Designing a Reliable Data Platform for Subscription Lifecycle Events

Subscription systems are inherently event-driven. The current state of a subscription is not stored directly, but reconstructed from a sequence of events such as creations, renewals, upgrades, and cancellations. The core engineering question is: given a continuous stream of events that may arrive out of order, how do you build a pipeline that always produces a correct and consistent view of the current state?

This project builds a data platform that models subscription lifecycle events, stores them as immutable data in a medallion architecture, and reconstructs state through incremental processing. It is built with Python, Airflow, and AWS S3, deployed on EC2 via Ansible and GitHub Actions, and structured to evolve from batch processing to real-time streaming with Kafka and Spark.

System Design

Architecture

The system separates orchestration, storage, and transformation concerns:

Orchestration (Airflow)

Handles scheduling, dependency management, retries, and execution state.
Storage (S3-backed data lake)

Implements a medallion architecture:
- Bronze: append-only raw events
- Silver: reconstructed history and current state
- Gold: analytical datasets
Transformation (Compute layer)

Stateless jobs decoupled from orchestration, enabling portability and reuse.

Key Decisions

1. Transition-based event generation instead of predefined scenarios

The event generator defines all valid state transitions explicitly in get_allowed_next_events() and randomly selects from them at each step. Rather than writing test cases for known scenarios, the system continuously produces structurally valid but unpredictable sequences.

This was a deliberate choice to surface edge cases that predefined fixtures would never reach. In practice, running the generator continuously produced events with event_time values that fell into already-processed partitions, which directly exercised the partition-aware recomputation logic and confirmed that late-arriving events were being correctly handled without full rewrites.

2. Separating ingested_at from event_time as the watermark

The watermark tracks ingested_at, not event_time. This means the pipeline reliably picks up every new event regardless of when it actually occurred. Once ingested, event_time determines which partitions need to be recomputed. Without this separation, a late-arriving event with an event_time in the past would be invisible to the pipeline, already past the watermark, or force a full history rewrite to guarantee correctness.

3. Partition-aware recomputation for late-arriving events

When new events are detected via the ingested_at watermark, the pipeline identifies the earliest affected event_time date and recomputes only the partitions from that point forward. This avoids full rewrites while still guaranteeing correctness when events arrive out of order. The same pattern carries forward naturally into a streaming design.

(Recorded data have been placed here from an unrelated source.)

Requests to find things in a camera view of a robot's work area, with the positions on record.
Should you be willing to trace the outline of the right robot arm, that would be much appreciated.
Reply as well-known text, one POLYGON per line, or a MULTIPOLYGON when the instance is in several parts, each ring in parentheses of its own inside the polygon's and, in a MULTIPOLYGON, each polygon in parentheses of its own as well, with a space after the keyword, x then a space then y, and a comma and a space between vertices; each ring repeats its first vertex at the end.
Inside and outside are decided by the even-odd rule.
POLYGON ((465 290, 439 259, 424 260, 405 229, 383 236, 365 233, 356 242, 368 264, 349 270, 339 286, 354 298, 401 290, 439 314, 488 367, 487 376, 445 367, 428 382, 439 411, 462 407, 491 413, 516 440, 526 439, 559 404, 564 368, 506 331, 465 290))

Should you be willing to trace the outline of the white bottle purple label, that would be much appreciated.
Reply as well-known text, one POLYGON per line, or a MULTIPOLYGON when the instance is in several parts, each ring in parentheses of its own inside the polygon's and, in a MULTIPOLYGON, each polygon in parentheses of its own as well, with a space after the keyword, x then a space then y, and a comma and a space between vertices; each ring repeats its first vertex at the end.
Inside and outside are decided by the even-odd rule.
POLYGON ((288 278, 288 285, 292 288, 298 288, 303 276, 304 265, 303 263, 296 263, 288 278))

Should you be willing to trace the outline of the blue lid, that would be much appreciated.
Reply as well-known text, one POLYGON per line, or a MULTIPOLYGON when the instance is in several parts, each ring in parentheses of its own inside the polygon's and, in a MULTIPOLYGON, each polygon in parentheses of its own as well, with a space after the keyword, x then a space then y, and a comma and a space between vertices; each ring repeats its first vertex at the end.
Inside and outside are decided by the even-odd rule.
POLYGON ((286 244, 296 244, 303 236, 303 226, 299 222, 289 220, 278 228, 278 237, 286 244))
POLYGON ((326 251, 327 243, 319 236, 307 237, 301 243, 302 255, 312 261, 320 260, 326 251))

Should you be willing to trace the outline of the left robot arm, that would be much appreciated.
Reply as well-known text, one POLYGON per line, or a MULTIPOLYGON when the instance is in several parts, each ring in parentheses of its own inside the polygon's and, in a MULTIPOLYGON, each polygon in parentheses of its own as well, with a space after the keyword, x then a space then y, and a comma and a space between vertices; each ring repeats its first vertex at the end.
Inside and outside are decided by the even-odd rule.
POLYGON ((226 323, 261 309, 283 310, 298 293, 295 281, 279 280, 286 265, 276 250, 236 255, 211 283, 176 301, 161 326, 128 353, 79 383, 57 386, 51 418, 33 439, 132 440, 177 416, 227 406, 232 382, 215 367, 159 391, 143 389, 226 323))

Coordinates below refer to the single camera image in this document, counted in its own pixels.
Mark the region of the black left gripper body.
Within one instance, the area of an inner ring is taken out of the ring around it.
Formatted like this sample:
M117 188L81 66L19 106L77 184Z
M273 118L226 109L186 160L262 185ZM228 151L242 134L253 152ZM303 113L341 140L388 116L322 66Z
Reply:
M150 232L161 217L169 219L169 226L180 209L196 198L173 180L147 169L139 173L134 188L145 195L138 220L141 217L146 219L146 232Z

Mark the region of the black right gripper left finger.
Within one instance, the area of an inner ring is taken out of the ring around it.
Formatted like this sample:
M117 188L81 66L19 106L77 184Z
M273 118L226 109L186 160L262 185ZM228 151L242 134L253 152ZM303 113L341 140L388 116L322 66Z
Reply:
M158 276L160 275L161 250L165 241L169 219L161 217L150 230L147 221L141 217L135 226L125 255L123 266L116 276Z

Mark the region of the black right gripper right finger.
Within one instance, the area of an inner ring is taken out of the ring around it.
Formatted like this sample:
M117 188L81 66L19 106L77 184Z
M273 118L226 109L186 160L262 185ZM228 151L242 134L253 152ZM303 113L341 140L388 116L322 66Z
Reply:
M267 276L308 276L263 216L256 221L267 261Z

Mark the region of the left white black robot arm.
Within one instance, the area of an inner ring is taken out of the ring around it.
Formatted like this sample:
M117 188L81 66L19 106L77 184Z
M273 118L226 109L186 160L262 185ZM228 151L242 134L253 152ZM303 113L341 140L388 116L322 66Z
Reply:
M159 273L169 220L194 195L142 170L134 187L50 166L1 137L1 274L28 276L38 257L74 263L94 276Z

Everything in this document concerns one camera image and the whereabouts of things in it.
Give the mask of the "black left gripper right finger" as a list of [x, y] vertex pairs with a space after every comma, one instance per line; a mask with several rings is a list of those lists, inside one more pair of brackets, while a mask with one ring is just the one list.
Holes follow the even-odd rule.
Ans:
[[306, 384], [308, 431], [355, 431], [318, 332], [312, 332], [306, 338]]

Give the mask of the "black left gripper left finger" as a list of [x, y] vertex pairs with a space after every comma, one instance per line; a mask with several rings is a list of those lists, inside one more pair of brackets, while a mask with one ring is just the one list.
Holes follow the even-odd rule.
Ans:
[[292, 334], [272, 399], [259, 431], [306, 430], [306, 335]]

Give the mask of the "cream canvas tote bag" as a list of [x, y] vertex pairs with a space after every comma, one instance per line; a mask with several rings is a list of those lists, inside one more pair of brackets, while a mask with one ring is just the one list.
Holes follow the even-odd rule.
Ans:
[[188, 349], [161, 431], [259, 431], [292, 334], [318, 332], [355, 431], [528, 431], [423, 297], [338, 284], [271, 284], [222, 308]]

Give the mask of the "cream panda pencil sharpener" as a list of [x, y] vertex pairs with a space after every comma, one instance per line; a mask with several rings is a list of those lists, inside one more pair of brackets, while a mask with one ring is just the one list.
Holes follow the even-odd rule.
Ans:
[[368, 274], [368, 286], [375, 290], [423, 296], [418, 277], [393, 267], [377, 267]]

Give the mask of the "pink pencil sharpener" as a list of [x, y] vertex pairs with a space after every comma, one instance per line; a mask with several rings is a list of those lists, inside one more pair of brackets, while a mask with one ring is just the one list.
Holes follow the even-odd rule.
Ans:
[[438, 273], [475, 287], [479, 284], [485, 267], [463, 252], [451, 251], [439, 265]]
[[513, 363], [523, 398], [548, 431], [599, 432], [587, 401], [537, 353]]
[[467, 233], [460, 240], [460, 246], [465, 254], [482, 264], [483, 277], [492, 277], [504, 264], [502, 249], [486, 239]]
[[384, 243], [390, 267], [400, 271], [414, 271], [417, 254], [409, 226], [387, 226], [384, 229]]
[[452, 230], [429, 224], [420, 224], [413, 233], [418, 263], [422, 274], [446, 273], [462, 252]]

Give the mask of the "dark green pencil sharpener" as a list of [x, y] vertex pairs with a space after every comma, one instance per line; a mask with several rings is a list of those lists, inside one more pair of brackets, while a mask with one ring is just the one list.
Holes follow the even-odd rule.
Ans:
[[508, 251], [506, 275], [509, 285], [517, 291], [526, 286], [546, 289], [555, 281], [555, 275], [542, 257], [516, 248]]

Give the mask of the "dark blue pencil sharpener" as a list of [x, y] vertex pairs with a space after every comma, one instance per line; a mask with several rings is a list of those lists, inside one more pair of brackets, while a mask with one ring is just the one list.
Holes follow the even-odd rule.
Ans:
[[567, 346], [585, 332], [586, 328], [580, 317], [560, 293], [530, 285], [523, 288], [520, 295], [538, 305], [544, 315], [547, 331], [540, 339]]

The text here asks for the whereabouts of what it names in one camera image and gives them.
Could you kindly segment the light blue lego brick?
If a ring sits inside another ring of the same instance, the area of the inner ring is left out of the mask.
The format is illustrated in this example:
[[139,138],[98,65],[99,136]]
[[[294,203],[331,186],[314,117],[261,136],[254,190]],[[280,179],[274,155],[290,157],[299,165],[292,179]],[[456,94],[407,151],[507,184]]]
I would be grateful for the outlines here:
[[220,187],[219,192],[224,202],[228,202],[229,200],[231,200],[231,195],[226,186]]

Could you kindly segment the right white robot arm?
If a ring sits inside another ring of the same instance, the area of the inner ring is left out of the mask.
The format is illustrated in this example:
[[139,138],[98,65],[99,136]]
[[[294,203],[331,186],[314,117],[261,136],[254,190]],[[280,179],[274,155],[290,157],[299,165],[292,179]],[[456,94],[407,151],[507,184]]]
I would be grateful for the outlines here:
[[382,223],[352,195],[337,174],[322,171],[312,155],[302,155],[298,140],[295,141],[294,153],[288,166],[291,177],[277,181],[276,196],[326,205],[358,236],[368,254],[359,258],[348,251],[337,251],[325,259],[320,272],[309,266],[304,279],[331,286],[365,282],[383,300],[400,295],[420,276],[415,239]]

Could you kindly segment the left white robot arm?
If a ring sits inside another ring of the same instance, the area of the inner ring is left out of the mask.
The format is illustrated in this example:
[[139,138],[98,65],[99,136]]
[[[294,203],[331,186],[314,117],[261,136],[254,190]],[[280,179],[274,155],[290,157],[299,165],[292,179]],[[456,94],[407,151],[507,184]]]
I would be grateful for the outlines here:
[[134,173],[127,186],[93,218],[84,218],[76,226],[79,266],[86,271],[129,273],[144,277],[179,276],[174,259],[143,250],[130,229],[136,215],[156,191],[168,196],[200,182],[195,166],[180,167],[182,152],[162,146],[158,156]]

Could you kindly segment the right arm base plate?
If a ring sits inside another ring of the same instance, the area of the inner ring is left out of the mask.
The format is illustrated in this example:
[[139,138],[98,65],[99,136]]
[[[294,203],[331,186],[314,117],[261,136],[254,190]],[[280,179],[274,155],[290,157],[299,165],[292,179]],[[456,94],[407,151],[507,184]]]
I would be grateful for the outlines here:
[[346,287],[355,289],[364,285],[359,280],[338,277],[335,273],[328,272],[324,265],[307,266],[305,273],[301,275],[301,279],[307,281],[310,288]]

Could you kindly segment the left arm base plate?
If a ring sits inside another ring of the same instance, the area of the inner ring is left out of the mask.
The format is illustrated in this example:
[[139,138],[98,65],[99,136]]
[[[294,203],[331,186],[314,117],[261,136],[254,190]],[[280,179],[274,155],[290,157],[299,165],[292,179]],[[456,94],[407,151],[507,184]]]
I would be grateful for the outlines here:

4. State reconstruction from immutable event history

Subscription state is never updated in place. Events are appended to Bronze as JSONL, and Silver reconstructs the full history and current snapshot on each run. This makes the pipeline deterministic and replayable, and keeps object storage viable as the backend without needing ACID guarantees.

5. Idempotent processing via event_id deduplication

Every event carries a unique event_id. Deduplication happens at the Silver layer before any state reconstruction, so retries and backfills always produce the same result regardless of how many times an event was written to Bronze.

6. Storage abstraction via abstract base class

All data access goes through a storage abstraction layer, allowing the same pipeline logic to run on both local filesystem (LocalStorage) and S3 (S3Storage) without environment-specific branching. Switching backends requires no changes to transformation code.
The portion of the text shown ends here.